▸ Aim of the task:
As soon as the line containing "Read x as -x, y" appears in the material below, start returning lines exactly, and end with the line containing "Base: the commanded".

[[ Available data, beginning ]]

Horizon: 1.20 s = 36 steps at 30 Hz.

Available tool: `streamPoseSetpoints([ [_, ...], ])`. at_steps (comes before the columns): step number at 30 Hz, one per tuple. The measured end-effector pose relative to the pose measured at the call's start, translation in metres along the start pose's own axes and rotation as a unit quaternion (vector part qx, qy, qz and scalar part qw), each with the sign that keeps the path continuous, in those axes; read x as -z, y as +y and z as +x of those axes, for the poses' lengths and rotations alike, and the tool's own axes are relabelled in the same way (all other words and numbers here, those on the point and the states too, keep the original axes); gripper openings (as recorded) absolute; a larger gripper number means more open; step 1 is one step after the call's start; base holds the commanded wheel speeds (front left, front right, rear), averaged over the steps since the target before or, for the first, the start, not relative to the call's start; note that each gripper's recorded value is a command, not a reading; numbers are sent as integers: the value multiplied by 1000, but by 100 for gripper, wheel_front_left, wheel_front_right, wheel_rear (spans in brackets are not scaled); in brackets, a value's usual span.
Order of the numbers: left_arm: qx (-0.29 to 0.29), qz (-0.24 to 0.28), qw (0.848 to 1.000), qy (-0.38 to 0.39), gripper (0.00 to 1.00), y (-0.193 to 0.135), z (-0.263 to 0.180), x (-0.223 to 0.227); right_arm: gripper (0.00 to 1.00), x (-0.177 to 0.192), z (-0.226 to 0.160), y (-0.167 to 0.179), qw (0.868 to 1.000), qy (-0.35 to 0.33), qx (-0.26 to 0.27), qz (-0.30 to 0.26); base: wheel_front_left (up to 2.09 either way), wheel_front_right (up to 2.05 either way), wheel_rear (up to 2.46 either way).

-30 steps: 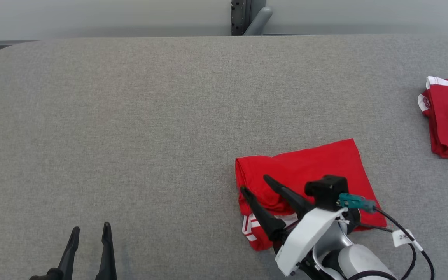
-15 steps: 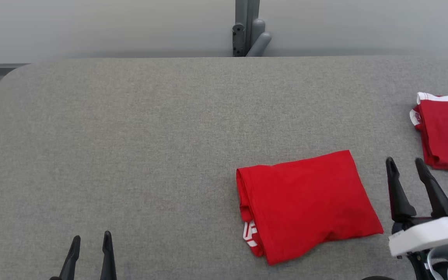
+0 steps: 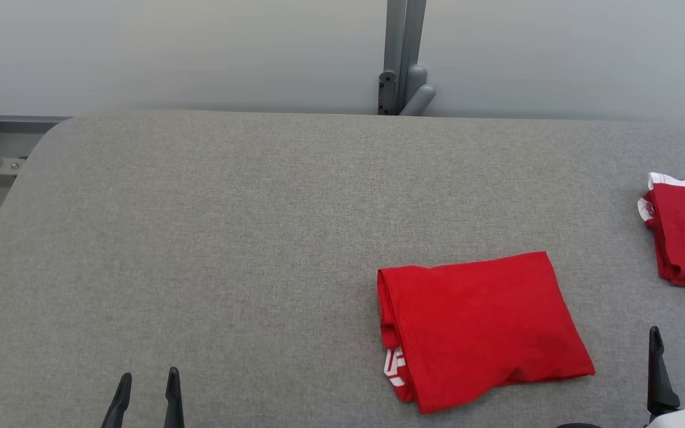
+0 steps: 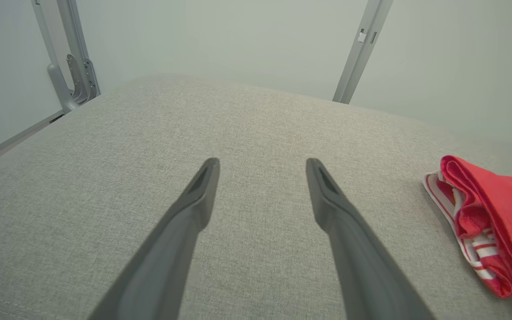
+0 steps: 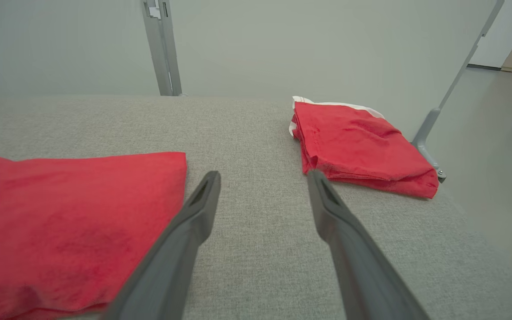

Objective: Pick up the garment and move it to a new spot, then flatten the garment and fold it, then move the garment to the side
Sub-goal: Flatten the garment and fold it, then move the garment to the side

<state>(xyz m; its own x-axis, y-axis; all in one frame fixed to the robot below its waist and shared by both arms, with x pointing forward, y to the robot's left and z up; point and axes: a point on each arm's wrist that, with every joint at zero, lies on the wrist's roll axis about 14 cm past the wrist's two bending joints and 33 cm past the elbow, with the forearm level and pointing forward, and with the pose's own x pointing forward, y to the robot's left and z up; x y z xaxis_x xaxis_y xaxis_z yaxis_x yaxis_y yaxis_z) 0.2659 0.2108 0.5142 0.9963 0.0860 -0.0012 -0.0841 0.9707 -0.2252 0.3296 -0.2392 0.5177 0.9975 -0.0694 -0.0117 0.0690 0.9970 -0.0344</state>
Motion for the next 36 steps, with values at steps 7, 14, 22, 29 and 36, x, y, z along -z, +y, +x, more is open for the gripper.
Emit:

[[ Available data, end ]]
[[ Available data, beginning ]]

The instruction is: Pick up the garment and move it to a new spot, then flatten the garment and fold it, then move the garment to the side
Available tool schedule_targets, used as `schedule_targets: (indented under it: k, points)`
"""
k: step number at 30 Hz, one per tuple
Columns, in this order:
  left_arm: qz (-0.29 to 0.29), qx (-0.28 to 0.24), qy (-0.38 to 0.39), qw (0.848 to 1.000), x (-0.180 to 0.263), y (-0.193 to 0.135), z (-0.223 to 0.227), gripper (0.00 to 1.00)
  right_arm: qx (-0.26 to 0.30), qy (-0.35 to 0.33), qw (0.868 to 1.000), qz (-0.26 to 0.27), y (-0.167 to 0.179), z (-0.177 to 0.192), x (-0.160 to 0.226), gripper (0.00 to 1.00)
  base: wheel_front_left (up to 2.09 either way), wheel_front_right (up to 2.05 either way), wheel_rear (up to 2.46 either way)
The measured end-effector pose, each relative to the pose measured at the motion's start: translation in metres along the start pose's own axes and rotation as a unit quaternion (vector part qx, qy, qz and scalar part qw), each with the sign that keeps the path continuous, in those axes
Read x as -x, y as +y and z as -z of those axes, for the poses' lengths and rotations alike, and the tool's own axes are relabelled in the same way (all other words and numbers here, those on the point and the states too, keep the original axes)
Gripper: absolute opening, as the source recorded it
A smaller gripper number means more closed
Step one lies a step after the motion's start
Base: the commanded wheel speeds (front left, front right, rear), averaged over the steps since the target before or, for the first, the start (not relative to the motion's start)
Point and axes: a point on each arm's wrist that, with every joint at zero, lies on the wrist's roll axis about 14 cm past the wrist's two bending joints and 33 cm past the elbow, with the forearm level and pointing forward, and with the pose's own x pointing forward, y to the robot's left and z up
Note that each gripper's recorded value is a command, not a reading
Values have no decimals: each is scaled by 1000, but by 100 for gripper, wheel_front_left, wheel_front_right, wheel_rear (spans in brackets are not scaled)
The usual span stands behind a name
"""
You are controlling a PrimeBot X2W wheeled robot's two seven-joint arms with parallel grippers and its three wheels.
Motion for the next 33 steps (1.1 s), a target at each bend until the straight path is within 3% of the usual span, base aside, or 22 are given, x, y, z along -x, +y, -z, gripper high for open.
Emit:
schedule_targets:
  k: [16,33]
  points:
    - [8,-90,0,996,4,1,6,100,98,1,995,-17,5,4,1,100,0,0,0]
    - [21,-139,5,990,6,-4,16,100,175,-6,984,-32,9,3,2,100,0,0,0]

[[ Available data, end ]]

▸ Result for this task:
Read x as -x, y as +y and z as -z of those axes, for the poses' lengths and rotations alike, and the tool's own axes are relabelled in the same way (all other words and numbers here, those on the point and the states too, keep the original axes)
Gripper: absolute opening, as the source recorded it
A smaller gripper number means more closed
Step one lies a step after the motion's start
Base: the commanded wheel speeds (front left, front right, rear), averaged over the steps since the target before or, for the first, the start (not relative to the motion's start)

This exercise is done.